**Exercise objective:**
A line below contains "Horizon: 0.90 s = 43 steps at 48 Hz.", and a later one contains "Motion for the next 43". Repeat both, with every line between them, exactly.

**Excerpts from a dataset:**
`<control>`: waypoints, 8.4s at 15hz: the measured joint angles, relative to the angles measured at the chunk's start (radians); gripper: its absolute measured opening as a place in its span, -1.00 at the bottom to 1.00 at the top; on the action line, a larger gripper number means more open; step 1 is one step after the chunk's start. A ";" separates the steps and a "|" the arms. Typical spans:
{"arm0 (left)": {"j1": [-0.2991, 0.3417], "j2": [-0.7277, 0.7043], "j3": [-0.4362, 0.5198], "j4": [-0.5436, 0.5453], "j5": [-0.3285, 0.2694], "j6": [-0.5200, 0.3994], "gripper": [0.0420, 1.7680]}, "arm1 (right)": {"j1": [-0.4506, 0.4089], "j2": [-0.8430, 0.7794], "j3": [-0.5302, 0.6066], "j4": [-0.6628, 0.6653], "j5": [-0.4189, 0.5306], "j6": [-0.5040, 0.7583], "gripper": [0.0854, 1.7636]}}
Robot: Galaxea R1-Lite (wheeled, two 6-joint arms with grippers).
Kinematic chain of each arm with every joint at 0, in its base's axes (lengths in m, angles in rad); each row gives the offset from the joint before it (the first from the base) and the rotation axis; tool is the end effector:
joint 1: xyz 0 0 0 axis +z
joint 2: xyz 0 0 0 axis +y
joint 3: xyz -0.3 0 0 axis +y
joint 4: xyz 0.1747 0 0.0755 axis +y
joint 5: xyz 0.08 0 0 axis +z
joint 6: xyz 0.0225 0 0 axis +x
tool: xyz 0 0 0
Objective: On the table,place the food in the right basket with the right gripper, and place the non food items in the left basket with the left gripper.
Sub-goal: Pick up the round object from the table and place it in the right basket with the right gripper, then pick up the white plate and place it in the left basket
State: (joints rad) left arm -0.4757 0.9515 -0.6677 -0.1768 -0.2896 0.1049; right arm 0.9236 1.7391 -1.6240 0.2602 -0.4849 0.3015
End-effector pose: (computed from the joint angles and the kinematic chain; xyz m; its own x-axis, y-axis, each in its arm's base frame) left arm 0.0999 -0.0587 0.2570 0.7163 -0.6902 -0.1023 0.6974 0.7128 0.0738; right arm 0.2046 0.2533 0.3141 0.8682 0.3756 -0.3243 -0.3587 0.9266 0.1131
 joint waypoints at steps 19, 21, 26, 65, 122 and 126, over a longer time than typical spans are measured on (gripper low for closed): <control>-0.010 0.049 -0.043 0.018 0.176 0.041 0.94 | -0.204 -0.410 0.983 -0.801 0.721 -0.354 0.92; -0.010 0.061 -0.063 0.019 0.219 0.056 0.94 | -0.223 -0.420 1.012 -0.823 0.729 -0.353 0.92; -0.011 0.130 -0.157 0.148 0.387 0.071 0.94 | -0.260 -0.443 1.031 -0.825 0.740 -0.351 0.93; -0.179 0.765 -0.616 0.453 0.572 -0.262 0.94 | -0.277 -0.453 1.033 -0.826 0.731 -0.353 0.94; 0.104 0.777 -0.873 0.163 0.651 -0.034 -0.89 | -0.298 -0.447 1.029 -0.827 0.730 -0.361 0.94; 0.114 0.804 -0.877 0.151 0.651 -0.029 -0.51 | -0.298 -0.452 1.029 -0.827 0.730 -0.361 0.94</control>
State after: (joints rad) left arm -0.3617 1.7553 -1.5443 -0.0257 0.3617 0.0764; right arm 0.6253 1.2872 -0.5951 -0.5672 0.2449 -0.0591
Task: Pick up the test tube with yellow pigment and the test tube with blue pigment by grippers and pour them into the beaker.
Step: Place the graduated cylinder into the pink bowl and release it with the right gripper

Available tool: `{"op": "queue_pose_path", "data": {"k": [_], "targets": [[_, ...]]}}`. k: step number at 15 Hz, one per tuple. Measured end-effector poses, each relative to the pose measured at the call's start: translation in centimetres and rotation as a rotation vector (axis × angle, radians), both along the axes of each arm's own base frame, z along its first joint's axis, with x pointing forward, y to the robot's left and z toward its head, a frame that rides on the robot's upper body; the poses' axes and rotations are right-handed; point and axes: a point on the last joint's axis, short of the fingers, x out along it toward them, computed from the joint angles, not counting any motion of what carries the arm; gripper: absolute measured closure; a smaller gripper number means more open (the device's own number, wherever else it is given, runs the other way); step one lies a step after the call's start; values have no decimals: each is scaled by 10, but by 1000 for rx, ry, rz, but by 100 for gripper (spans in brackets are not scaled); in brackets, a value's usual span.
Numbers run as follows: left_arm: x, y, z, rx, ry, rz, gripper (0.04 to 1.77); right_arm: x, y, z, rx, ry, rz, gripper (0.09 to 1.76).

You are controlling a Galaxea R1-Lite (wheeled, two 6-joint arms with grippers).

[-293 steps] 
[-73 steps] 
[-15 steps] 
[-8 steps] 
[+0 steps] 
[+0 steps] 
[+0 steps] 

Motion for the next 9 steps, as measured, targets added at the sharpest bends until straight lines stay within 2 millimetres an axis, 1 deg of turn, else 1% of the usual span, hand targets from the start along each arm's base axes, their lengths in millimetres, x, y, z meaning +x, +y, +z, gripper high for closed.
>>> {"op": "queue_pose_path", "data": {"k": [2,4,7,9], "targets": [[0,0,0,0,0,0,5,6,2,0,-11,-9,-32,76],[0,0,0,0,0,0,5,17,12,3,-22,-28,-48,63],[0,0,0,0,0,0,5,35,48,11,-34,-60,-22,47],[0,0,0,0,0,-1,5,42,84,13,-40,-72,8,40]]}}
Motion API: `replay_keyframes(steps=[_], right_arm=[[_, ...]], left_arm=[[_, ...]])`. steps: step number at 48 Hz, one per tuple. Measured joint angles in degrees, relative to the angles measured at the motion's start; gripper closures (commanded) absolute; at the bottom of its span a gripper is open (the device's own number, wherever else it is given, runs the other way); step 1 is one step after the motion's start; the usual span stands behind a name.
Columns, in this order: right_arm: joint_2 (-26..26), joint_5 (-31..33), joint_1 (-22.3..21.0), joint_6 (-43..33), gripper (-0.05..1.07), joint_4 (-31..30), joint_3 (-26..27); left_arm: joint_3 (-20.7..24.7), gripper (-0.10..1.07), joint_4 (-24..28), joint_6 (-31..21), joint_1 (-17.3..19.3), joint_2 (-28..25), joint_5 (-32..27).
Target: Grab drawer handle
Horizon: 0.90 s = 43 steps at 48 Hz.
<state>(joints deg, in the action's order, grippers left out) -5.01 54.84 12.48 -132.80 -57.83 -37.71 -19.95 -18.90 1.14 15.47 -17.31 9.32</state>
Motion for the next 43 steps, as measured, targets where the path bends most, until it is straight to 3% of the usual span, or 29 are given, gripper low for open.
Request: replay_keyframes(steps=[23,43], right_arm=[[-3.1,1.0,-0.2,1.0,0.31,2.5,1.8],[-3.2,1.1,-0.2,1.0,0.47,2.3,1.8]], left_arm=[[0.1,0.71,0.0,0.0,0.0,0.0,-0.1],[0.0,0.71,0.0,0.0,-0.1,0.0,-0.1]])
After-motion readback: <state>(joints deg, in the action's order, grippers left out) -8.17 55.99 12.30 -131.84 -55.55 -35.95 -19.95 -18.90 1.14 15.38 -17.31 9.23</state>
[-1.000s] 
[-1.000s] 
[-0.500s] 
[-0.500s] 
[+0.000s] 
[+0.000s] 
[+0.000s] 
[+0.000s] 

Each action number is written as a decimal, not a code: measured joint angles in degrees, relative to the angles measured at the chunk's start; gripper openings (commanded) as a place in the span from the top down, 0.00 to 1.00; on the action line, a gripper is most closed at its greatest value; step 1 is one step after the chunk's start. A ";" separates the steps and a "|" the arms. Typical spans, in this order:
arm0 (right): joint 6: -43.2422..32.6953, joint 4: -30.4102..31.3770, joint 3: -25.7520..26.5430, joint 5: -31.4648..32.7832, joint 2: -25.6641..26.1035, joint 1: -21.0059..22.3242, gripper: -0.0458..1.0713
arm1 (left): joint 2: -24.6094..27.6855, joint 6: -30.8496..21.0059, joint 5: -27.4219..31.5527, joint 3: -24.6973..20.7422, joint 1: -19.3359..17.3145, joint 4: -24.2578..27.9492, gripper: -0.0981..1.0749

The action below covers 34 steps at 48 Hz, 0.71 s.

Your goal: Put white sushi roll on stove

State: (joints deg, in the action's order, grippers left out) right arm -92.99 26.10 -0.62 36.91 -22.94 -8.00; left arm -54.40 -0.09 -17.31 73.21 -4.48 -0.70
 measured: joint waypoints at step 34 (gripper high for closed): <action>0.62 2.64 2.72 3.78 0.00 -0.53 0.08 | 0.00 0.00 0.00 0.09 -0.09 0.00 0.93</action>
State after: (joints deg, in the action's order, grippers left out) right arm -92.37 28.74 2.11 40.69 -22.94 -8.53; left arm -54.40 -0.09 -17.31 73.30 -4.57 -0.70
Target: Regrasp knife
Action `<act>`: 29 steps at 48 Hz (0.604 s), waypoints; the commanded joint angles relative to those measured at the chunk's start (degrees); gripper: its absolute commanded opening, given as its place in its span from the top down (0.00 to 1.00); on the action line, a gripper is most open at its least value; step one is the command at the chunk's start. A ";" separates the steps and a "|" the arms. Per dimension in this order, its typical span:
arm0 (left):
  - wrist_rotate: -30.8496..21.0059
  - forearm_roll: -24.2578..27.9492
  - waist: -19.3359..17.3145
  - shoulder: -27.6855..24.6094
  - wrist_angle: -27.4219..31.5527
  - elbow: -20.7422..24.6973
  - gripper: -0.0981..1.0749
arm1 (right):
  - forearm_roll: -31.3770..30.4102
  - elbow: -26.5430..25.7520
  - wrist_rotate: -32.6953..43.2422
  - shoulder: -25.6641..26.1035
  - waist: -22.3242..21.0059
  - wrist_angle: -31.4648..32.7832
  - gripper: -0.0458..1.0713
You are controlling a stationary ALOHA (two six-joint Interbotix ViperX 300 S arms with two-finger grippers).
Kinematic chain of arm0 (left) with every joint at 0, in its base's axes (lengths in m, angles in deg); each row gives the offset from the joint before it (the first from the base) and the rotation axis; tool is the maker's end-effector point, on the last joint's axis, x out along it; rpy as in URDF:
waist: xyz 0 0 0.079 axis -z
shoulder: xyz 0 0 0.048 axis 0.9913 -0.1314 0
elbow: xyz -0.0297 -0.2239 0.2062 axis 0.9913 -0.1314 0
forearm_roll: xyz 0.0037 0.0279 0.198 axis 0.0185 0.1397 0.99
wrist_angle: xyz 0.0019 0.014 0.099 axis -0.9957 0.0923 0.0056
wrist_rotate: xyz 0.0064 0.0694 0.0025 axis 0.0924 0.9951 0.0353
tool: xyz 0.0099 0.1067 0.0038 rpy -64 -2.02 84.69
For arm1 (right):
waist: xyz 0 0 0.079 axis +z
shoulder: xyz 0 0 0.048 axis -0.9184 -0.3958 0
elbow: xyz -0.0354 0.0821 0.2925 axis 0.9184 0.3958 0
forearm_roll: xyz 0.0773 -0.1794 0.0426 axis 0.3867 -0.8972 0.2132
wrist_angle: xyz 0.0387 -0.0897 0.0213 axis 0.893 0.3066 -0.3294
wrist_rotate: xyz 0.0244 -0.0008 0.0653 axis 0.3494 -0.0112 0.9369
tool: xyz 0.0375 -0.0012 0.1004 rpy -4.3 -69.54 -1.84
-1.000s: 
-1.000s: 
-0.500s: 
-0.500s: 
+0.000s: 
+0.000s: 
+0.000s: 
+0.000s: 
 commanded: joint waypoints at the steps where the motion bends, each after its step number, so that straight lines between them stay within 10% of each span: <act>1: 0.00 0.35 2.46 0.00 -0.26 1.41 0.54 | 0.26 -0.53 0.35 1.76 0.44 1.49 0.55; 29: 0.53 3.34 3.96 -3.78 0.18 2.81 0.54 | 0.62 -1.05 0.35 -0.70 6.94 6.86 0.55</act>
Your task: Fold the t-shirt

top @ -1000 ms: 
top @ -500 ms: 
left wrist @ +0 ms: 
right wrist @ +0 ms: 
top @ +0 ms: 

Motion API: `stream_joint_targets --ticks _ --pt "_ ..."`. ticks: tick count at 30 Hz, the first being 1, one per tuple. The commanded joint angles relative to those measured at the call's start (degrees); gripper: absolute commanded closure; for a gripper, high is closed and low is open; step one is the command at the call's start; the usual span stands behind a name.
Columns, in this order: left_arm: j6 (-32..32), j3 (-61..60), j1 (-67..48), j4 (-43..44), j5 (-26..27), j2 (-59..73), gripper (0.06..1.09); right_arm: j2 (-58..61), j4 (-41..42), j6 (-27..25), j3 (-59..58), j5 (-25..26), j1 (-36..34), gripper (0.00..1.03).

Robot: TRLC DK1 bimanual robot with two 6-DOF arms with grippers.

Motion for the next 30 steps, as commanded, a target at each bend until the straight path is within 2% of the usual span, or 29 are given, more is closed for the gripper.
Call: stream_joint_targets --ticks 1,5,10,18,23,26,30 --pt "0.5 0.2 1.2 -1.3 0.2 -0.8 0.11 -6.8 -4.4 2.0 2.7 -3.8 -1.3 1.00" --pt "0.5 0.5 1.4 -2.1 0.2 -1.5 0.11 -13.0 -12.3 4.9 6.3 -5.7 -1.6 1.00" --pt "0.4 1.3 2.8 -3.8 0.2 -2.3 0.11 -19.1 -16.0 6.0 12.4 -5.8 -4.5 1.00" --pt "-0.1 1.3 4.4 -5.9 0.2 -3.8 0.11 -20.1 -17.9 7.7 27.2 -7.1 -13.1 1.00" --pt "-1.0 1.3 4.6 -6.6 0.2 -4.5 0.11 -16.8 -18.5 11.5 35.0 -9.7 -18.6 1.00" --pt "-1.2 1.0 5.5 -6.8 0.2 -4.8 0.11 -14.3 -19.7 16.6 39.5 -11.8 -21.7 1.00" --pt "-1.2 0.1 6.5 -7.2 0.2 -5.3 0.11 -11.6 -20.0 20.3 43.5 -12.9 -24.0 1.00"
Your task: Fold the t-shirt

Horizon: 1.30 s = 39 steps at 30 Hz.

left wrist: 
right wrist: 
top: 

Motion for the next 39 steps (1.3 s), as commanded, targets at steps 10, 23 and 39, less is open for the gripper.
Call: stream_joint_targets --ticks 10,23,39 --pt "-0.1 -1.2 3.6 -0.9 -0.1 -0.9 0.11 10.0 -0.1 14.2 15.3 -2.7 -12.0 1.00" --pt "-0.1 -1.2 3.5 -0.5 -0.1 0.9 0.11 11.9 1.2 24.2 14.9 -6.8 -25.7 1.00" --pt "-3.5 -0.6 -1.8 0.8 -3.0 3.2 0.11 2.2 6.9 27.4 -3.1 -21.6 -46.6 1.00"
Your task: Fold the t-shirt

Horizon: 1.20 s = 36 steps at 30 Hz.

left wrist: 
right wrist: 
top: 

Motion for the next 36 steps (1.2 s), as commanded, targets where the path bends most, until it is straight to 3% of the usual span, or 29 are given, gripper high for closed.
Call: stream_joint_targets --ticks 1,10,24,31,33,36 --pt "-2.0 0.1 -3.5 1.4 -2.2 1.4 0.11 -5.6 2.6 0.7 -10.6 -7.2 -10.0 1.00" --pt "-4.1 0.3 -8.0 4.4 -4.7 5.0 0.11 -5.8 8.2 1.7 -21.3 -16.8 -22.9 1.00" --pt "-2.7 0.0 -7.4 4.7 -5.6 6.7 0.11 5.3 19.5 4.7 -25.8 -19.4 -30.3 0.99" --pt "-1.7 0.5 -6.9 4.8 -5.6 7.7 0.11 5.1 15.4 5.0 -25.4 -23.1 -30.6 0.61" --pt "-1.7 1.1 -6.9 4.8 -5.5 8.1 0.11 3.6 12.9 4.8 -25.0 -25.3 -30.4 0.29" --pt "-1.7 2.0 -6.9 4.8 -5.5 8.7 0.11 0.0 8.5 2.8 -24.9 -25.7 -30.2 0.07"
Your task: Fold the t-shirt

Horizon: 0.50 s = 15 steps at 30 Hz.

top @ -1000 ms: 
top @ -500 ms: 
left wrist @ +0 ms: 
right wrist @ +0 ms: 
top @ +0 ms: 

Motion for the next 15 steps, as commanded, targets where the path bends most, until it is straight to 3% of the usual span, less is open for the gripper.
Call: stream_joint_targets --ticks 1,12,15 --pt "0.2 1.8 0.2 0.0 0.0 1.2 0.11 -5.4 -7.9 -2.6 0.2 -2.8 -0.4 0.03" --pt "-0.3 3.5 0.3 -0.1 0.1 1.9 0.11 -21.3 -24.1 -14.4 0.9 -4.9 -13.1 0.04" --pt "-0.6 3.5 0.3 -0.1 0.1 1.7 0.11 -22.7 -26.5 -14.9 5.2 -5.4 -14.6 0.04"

**Written answer:**
Horizon: 0.90 s = 43 steps at 48 Hz.
<state>(joints deg, in the action's order, grippers left out) -5.01 54.84 12.48 -132.80 -57.83 -37.71 -19.95 -18.90 1.14 15.47 -17.31 9.32</state>
Motion for the next 43 steps, as measured, targets where the path bends most, until it is straight to 3% of the usual span, or 29 are given, gripper low for open.

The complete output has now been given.